Courtesy of BIPP
In light of one full year passing since the election of President Donald Trump, associate political science professors Chris Ellis, Scott Meinke, and David Mitchell held a forum on Nov. 14 to discuss the impacts that Trump’s presidency has had on American politics. The main question that prompted the discussion was: How has the presidency changed Trump and how has Trump changed the presidency? The forum was set up in the same way as the one held the morning immediately after the election last year. Ellis, Meinke, and Mitchell all shared their own perspectives, followed by a Q&A session with the audience.
Ellis began with an analysis of the public response to Trump’s first year in office, citing his low approval ratings as being “unprecedented” for a president this early in his term. Yet, he argued that, due to the current circumstances of the country, the gap between where Trump’s approval rating should be, and where it actually is, is even more considerable than the one between him and past presidents.
In terms of the future of American politics, Ellis painted two stories, one in which the Democratic resistance to Trump advances and one in which the era of negative partisanship advances. Ellis noted how Democrats “have become unusually energized” since the election, which could portend danger for the Republican party’s future, but also highlighted how people are now getting engaged in politics “not necessarily because they like what their side is doing but because they really hate what the other side is doing.” This recent state of negative partisanship has evolved due to a strong value polarization that is 30 years in the making, according to Ellis. He argues that people don’t care about the candidates as much as they care about specific issues that correspond with their values.
“The actual person on the ballot doesn’t matter as much as the team they’re playing for,” Ellis explained.
Meinke provided the disclaimer that his heavy critique on Trump was not based on ideology or partisanship but instead based on his “presidenting” abilities.

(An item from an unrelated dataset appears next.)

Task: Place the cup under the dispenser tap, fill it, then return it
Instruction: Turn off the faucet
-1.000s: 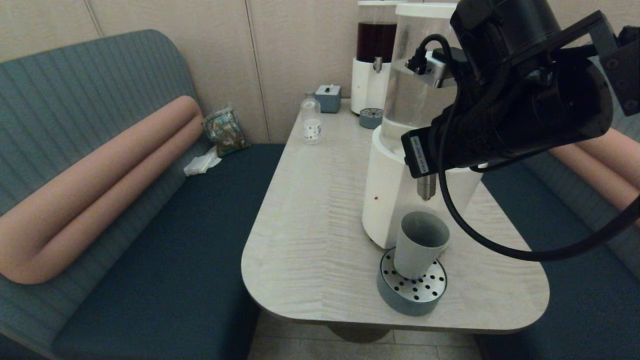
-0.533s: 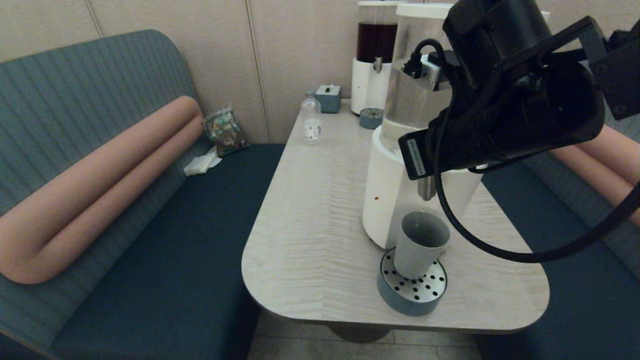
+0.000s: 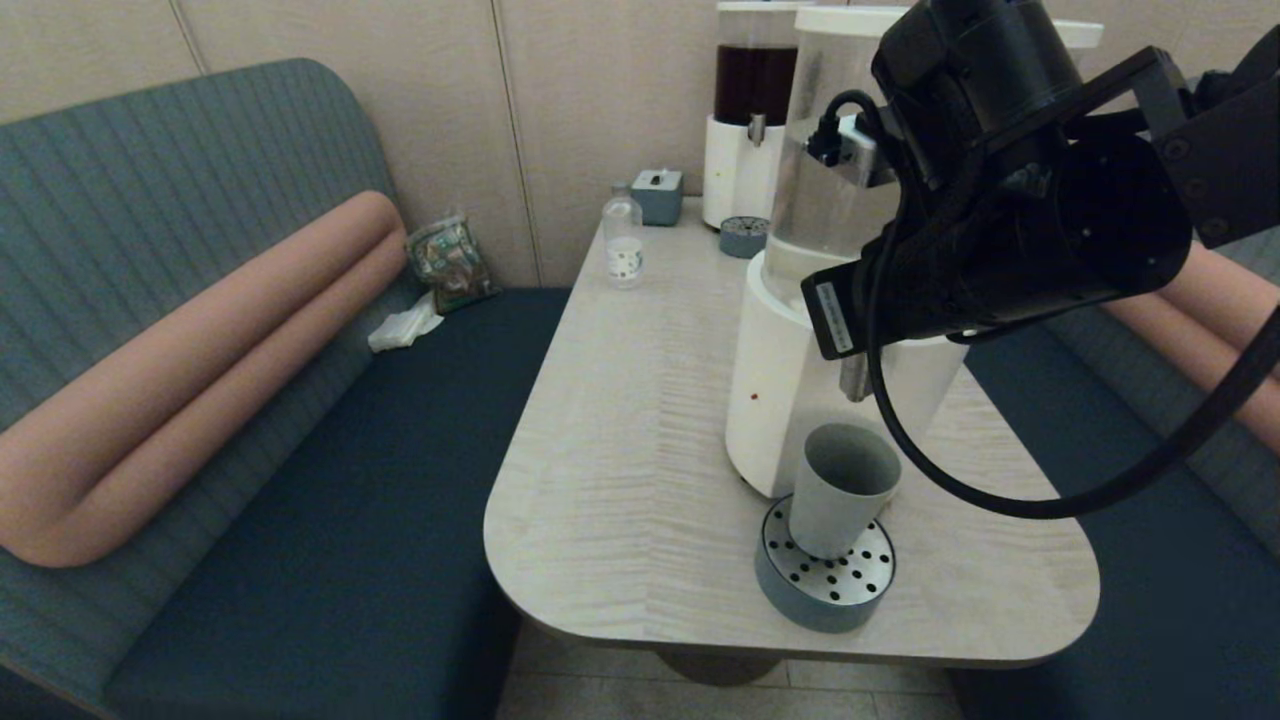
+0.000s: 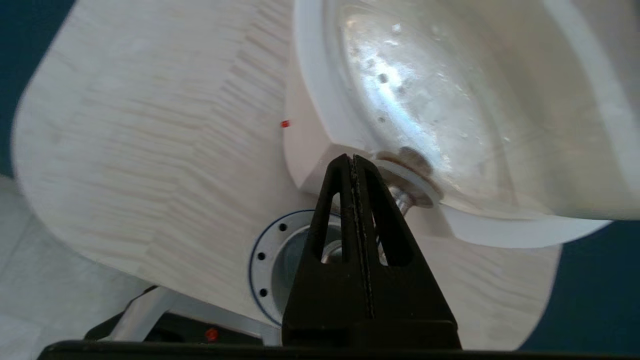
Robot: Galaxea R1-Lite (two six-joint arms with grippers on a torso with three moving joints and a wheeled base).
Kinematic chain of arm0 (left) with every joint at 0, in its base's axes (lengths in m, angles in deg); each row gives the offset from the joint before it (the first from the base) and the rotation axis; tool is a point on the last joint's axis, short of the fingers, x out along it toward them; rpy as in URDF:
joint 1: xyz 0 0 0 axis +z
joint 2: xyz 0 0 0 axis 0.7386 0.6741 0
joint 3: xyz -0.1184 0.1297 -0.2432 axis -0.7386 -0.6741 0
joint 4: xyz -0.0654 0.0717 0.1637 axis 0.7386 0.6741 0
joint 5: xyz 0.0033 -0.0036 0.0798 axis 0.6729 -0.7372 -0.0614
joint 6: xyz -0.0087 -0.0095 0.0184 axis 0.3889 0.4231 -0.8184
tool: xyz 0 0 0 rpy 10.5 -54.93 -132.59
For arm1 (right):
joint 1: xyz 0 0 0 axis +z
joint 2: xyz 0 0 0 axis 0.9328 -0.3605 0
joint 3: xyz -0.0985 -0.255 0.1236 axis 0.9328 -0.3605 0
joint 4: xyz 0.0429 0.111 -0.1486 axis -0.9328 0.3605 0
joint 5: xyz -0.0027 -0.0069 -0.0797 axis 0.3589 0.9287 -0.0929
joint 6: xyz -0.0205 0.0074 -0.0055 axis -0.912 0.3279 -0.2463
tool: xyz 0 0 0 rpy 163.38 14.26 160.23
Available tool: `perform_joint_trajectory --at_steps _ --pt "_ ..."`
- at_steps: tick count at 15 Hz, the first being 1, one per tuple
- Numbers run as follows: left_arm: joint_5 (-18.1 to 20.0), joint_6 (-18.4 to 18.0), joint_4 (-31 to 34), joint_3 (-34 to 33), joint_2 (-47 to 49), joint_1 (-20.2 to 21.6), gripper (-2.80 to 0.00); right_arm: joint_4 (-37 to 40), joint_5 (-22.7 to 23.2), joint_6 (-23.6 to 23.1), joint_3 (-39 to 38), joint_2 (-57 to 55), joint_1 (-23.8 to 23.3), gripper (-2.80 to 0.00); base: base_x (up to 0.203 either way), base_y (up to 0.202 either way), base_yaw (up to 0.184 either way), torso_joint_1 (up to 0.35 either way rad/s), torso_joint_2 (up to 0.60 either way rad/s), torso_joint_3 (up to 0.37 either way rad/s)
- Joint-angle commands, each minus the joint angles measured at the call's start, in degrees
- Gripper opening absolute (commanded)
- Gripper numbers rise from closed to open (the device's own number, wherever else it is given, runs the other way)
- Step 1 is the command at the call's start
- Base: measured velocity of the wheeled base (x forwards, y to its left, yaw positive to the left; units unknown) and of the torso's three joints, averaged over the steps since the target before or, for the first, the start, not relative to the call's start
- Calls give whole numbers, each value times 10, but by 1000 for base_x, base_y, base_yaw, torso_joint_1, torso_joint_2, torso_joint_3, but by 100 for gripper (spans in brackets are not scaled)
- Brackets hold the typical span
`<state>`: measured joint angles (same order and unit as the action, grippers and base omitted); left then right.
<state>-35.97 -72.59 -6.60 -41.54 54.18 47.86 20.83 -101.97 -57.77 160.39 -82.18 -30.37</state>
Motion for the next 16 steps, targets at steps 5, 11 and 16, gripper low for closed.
perform_joint_trajectory --at_steps 5,11,16 --pt "0 0 0 0 1 0 -280 10 -14 1 0 5 0 -280 0 0 0 0 0 0" --pt "0 0 0 0 1 0 -280 11 -14 3 0 7 0 -280 0 0 0 0 0 0" --pt "0 0 0 0 1 0 -280 -34 -6 5 0 9 17 -280 0 0 0 0 0 0"
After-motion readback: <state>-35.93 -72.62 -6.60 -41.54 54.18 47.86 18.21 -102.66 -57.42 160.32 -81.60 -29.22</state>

He referenced a book entitled “Presidential Power and the Modern Presidents” by Richard Neustadt to establish his criteria for what makes a president successful. Meinke stated, per Neustadt’s book, that presidential power doesn’t stem from formal power, such as vetoes or executive orders, but from informal power, particularly the power to persuade.
“By Newstat’s standards, Trump is really terrible at being president,” Meinke said, citing his relatively poor reputation within Washington and beyond
Mitchell focused heavily on Trump’s foreign policy, or lack thereof. Mitchell argued that Trump’s actions and messages within the international community do not fit into any traditional ideology and fail to form “a set of coherent beliefs used to guide policy.” He stressed how, although it is not unprecedented for a president to break with tradition or stray from policy protocol, there is usually a logic to this decision – which is what Trump seems to lack. This inconsistency has led to increasing international anxiety for U.S. allies, with whom the Trump administration seems to be losing their credibility, according to Mitchell.
“It is truly a unique experience to be attending college during such a transcendent time of our country’s political climate. The talk was useful in attending because it offered a variety of different takes from different angles on the Trump presidency, without dipping too much into partisan politics,” Dean Rizzo ’19 said.
“Hearing professors who are so knowledgeable and understand [politics] at such a high level, just hearing them talk about what’s going on in the world is really interesting for me,” Caleb Paasche ’20 said.